FromBookstoFilm18 February 2007
Warning: Spoilers
I loved this 3/4 of the book adaptation of Alexandre Dumas' The Three Musketeers. Arielle Dombasle was perfectly cast as Milady de Winter but just a little long in the tooth (a good twenty years older than the character in the book was.Milady in the book was aged from 24 to 28 years old Arielle Dombasle was 43 to 45 years when accepting the part.She still looks great, though.) Blonde,blue eyed and beautiful with alabaster skin just like Alexandre Dumas wrote about in his novel. The other 1/4 of the story is not Dumas but Dumas would most likely be proud of Milady being written as a descendant of murdered French Protestants and being part English on her Father's side and from line of troublemaking women starting with grandmother Jeanne de Breuil.This Milady is called Charlotte which in the book was an aka her real name was Anne de Breuil in this film Anne de Breuil Backson is Milady's Mother who married an Englishman Thomas Backson.The Thomas Backson character was not a creation of Dumas. Milady de Winter in the Dumas novel was a Roman Catholic who knew the Protestant religion because she had Protestant servant girl and a Protestant nanny in England who took care of her infant son. What Dumas would object to would be Milady's character being written as a bisexual who is having an affair with another noble woman a character not in any of Dumas' novels. Around 70 years ago an author by the name of Tiffany Thayer wrote a version of Three Musketeers centering on Milady de Winter's past (no lesbianism involved though)whether Josee Dayan was inspired by this author's book I have no idea.Several other film adaptations certainly were inspired by Mr. Thayer's work the 1948,1993,2003 and 2005 versions. I am also pleased that this version kept the Lord de Winter character in the production because few film adaptations do. The sets were good but the costumes were not exactly 17th century but were quite lovely.
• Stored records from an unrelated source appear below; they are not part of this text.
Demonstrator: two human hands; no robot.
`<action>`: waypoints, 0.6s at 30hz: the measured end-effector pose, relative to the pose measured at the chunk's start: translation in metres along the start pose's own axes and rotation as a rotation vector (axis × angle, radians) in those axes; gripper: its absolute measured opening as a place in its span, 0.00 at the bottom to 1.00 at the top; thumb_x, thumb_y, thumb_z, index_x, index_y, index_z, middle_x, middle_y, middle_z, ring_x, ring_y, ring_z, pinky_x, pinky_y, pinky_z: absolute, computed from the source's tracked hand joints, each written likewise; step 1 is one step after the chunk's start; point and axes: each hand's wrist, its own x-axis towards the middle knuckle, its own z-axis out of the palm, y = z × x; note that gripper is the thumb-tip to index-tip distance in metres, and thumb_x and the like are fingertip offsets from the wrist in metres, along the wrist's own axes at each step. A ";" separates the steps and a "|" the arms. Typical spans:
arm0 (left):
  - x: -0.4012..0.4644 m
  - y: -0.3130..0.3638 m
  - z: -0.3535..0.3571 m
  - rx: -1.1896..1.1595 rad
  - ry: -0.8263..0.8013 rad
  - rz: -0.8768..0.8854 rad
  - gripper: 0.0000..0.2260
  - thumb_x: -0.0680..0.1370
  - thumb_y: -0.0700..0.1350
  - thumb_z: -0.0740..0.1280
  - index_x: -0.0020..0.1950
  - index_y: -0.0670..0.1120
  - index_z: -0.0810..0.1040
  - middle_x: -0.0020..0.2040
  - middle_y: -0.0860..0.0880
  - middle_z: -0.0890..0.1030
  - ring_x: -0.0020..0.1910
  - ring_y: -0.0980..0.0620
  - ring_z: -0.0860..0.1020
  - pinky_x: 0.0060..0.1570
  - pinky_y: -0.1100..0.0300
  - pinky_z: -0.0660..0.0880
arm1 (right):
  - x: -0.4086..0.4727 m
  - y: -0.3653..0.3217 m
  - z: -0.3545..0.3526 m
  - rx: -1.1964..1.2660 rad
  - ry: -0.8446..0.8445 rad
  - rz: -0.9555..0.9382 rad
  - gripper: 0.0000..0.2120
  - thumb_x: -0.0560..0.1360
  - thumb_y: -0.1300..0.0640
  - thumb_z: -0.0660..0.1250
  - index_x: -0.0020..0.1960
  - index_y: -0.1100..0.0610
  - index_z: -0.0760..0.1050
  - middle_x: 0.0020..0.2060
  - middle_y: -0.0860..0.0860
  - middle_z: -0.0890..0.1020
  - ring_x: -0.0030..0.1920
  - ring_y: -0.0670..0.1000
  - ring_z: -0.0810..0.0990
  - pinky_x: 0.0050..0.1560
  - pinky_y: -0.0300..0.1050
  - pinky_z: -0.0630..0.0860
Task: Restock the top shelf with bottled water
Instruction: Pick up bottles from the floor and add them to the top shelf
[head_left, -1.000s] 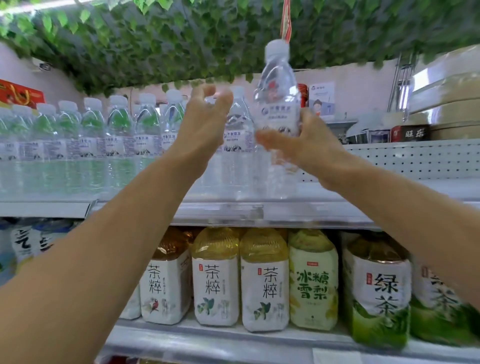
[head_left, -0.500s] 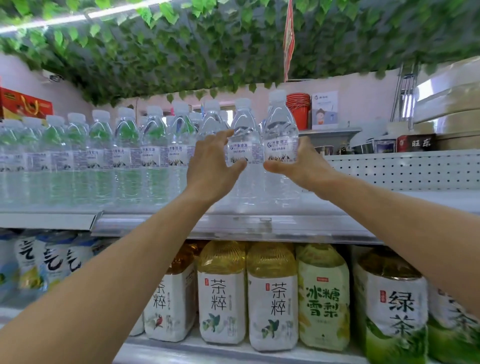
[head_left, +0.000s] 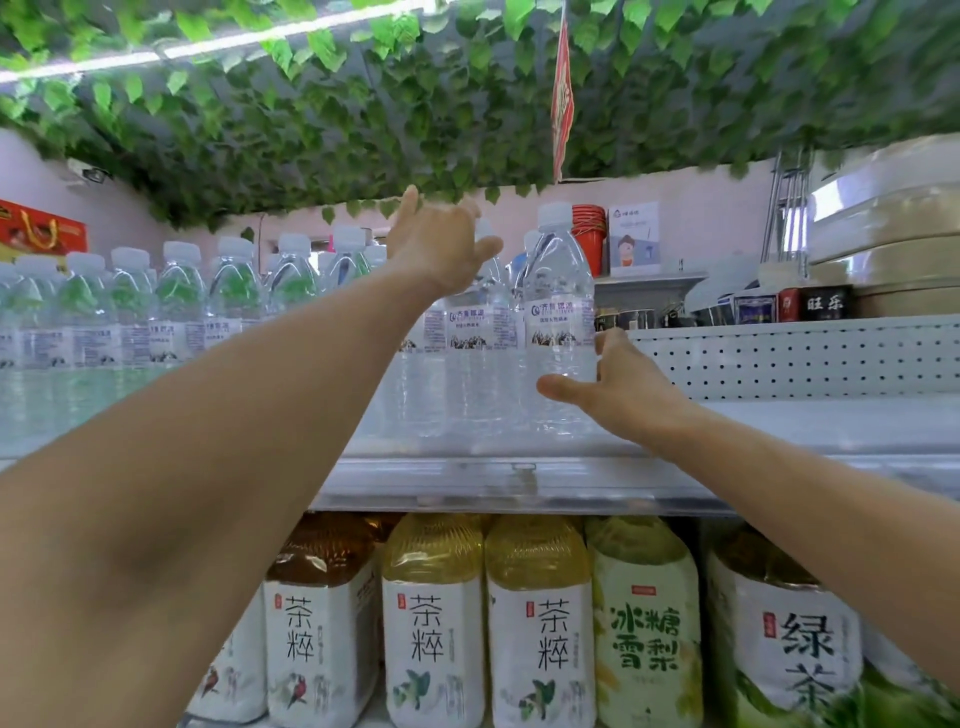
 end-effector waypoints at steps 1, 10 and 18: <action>0.000 0.002 0.000 -0.049 0.013 -0.007 0.23 0.83 0.57 0.57 0.73 0.45 0.68 0.64 0.42 0.79 0.70 0.45 0.70 0.77 0.50 0.43 | 0.000 0.001 0.000 -0.001 0.005 -0.005 0.42 0.72 0.42 0.72 0.75 0.60 0.56 0.70 0.56 0.71 0.68 0.57 0.72 0.66 0.53 0.70; 0.003 -0.003 -0.010 -0.327 0.043 -0.043 0.15 0.81 0.50 0.64 0.67 0.48 0.77 0.66 0.45 0.79 0.65 0.45 0.75 0.65 0.51 0.70 | 0.003 0.002 -0.001 -0.011 0.011 -0.020 0.40 0.73 0.42 0.72 0.74 0.60 0.59 0.68 0.55 0.72 0.66 0.56 0.73 0.61 0.49 0.69; 0.005 -0.010 -0.002 -0.352 0.066 -0.055 0.16 0.81 0.54 0.64 0.67 0.50 0.77 0.61 0.44 0.81 0.64 0.45 0.75 0.66 0.47 0.70 | 0.008 -0.002 0.006 -0.004 -0.010 -0.032 0.38 0.73 0.43 0.73 0.74 0.59 0.60 0.68 0.55 0.73 0.66 0.56 0.73 0.62 0.50 0.69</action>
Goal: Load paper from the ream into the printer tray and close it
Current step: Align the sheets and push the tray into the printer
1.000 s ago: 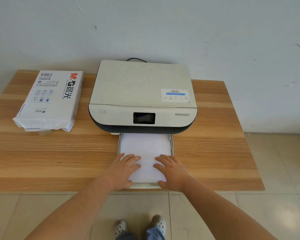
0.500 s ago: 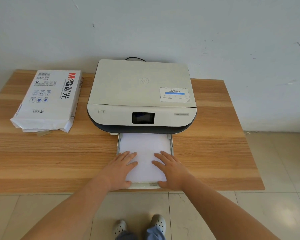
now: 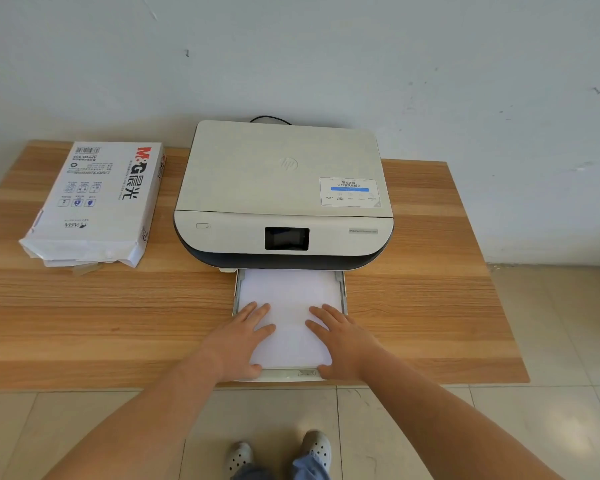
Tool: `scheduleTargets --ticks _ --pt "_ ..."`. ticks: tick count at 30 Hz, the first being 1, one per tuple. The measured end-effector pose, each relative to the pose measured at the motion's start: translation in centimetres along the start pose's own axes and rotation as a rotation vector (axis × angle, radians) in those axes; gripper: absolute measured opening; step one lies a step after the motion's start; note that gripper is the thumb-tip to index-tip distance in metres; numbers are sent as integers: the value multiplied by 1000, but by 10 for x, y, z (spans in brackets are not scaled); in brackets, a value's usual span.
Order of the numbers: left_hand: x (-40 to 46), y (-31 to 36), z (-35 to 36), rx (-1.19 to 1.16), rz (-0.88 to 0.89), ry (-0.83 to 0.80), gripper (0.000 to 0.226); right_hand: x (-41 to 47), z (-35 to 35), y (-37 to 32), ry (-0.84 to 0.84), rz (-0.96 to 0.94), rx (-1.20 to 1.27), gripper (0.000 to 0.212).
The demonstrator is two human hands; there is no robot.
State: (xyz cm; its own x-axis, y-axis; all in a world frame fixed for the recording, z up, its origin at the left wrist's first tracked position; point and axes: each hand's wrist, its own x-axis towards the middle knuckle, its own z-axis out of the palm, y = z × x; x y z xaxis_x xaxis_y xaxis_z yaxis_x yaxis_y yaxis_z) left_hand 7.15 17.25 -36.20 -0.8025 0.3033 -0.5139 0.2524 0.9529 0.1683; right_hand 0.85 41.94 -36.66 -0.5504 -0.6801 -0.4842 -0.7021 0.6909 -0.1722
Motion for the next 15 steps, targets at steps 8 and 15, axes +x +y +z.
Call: scheduleTargets --ticks 8,15 --pt "6 2 -3 48 -10 -46 86 3 -1 2 -23 39 -5 99" --pt "5 3 -3 16 -19 -44 85 3 0 0 -33 48 -21 99"
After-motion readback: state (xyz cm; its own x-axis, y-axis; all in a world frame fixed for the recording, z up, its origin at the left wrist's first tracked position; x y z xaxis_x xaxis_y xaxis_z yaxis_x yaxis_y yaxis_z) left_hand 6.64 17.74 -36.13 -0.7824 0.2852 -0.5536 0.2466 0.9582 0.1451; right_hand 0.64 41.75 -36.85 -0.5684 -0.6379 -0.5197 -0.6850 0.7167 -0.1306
All in all I think this should be viewed by anyone who is a fan of the Musketeer genre. Anyone interested in another version of Milady see the 1951 film version called Milady and the Musketeers.Anyone who is also interested in seeing an abbreviated version of Milady with Arielle Dombasle go to YouTube and put in Milady or Milady de Winter in the search engine. The clip covers her life including her marriage to Athos and her execution.